Ülkemize sekiz sene mi on senemi ne hizmet etti? Bu sürenin tamamında kendini Türklük ruhuna adadı..
Gerçi Türkçeyi iyi konuşacak düzeye gelemedi ama “Türkçe anlama” konusunda herkesten ileriydi..
* * *
Christoph Daum’un lafı nerede ve ne şekilde edilse, Alman Hoca’nın İstiklâl Marşı okunurken gösterdiği esas duruş ile yüzünün ciddiyeti gözümün önünde belirir..
Bir de kravatını bağladığı gömleği yakasında yer alan, kırmızı harflerle yazılmış “Gazi Sucukları..” markası..
Sucuğu boş verin, yakaya alınan reklamdaki “Gazi” sözcüğünün altında gizliden saklıdan bir “Atatürk hayranlığı” vardır da sanki onun altını abartmadan çizmek istemiş gibi gelir bana..
Daum her maça çıkarken yakasında taşıdığı “Gazi Sucukları..” yazısını, sanki kırmızı yeşil şeritli İstiklâl Madalyası taşıyormuş gibi gururla teşhir etmiştir..
O yüzdendir ki Bursaspor’daki işinin bittiğini duyduğumda yüreğim cızzz etti.. Bursa, bu tasarrufu ile sadece iyi bir teknik direktör kaybetmedi.. Resmen ikinci bir Piyer Loti’yi kaybetti..
Şehrin orta yerine dikili Uludağ heybetindeki TOKİ binaları, şimdi siz ağlayın..
İKİ TIFIL OĞLAN
Bu Volkan ile Sercan’ı Bursalı yöneticilerin aklına kim düşürdüyse Allah’tan bulsun.. Umre yollarında cüzdanlarını kaybetsinler..
Volkan ile Sercan yokken takımda işler iyiydi.. Bu çocukların Bursa’daki işlevleri bitmişti..
Zaten bir futbolcu takımını iki kez sevindirir.. Bir transfer edilip takıma getirildiğinde.. İki satılıp, takımdan gönderildiğinde..
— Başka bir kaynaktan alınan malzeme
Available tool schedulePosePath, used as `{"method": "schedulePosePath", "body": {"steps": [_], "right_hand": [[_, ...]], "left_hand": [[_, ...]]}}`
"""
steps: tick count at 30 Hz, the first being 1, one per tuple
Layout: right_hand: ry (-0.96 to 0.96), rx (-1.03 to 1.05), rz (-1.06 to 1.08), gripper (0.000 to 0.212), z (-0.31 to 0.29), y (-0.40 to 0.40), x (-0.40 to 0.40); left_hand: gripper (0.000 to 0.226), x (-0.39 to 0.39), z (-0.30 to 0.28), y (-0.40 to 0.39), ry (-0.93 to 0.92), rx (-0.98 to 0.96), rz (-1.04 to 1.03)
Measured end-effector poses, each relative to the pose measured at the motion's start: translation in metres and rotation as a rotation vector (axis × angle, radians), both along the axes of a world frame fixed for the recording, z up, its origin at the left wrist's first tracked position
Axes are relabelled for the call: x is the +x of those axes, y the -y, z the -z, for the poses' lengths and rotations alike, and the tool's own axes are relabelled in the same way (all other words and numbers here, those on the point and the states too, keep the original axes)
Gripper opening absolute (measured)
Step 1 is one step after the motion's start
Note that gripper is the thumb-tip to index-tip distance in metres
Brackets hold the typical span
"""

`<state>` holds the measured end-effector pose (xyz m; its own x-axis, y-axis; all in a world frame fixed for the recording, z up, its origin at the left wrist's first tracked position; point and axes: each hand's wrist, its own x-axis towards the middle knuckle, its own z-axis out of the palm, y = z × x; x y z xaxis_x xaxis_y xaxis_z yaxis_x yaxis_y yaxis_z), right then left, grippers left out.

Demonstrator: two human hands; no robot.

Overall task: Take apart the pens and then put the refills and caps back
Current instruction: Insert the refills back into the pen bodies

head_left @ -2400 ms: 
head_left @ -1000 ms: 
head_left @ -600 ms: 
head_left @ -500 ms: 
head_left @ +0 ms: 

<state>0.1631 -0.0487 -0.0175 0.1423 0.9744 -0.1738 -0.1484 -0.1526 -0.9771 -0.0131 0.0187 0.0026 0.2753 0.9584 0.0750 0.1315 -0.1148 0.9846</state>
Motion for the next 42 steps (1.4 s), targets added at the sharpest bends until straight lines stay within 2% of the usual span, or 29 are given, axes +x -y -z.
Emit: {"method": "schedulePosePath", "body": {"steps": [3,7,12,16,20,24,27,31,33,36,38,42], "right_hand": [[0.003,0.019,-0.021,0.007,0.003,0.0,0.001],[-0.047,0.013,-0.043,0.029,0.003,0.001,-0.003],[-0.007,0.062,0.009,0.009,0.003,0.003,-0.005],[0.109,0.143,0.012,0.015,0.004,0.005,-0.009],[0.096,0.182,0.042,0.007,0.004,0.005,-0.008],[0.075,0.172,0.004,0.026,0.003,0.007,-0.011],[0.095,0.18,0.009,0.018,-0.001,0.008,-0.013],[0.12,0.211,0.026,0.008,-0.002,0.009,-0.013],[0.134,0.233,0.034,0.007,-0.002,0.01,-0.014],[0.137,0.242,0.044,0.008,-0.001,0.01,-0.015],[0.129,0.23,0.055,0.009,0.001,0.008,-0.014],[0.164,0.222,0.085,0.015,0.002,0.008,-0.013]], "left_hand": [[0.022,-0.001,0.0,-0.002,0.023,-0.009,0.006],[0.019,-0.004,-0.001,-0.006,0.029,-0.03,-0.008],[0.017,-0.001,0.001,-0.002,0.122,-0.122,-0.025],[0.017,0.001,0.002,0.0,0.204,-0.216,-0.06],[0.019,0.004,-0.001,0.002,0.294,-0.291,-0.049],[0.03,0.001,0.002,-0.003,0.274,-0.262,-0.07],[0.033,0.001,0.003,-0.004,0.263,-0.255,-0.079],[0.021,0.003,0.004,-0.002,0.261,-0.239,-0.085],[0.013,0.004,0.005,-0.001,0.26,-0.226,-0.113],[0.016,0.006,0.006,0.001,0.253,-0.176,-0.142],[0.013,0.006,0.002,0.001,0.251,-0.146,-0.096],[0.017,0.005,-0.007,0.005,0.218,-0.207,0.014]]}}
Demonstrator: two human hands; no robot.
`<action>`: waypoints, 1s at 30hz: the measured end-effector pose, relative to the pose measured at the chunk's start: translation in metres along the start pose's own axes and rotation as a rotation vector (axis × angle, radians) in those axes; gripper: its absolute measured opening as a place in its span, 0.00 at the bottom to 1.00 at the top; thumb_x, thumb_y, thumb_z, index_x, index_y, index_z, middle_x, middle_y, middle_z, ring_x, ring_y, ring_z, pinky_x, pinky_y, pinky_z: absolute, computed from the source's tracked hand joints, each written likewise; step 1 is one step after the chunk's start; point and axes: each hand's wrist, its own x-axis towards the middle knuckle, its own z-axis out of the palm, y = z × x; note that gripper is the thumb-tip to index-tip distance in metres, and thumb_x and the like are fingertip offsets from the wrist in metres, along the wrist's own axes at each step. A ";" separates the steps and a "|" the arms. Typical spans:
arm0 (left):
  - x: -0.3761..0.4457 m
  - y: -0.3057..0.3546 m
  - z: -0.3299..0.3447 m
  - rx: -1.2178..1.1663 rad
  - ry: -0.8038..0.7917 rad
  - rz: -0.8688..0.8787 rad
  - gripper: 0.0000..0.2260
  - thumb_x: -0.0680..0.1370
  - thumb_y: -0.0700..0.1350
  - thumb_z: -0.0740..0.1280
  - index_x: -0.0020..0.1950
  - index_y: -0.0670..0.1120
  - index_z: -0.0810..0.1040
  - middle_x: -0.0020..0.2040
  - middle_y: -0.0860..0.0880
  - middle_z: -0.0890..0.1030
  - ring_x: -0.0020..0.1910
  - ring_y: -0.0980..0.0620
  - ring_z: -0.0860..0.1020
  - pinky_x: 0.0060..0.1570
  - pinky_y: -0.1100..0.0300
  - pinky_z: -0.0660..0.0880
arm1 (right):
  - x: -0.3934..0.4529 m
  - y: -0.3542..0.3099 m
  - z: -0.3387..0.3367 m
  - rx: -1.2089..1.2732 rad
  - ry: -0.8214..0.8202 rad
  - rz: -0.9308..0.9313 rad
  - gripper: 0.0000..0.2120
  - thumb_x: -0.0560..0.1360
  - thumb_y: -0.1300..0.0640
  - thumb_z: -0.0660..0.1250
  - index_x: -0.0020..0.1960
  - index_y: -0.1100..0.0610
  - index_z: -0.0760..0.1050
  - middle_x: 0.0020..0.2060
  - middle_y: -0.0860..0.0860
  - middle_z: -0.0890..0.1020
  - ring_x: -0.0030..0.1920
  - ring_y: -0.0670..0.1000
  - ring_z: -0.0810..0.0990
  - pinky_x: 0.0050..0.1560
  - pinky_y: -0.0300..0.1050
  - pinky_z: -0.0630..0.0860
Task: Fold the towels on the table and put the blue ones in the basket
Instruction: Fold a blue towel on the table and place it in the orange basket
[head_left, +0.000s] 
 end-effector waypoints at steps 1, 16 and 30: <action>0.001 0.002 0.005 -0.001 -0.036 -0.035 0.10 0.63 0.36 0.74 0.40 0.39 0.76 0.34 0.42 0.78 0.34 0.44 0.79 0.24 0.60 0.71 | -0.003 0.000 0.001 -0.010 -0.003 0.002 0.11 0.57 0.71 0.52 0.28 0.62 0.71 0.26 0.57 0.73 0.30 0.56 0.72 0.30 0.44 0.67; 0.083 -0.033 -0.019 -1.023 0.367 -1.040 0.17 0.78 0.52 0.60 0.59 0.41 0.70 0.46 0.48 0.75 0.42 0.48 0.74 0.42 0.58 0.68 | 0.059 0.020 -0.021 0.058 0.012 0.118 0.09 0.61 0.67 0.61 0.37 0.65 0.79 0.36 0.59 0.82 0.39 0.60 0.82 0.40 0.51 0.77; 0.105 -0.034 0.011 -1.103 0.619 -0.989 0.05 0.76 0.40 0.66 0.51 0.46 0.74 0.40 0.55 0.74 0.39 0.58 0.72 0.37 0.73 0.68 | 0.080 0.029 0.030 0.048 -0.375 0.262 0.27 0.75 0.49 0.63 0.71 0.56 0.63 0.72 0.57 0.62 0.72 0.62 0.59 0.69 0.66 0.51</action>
Bu oğlanlar da Bursa’yı giderken yeterince sevindirmişlerdi.. Daha sonra oynayamayıp, ayrıldıkları takımları da böyle neş’eye boğdular.. Derken bir baktık ki ikisi birden yeniden Bursa’da..
Sercan aslında çok iyi futbolcu.. Tek eksiği gol atamıyor olması.. Kendisinden gol beklemezsen sorun yok.. Kırk yaşına kadar hizmet verir..
Volkan arkadaşından biraz daha değişik.. Bu oğlanın suratında “Yerleşik bir hüzün..” var..
Her şeye, her kese ağlamaklı bakıyor.. Futbol yayınlarında ekrana gelen bu ağlamaklı hali bende “Ustasından dayak yemiş berber çırağı..” çağrışımı yapıyor..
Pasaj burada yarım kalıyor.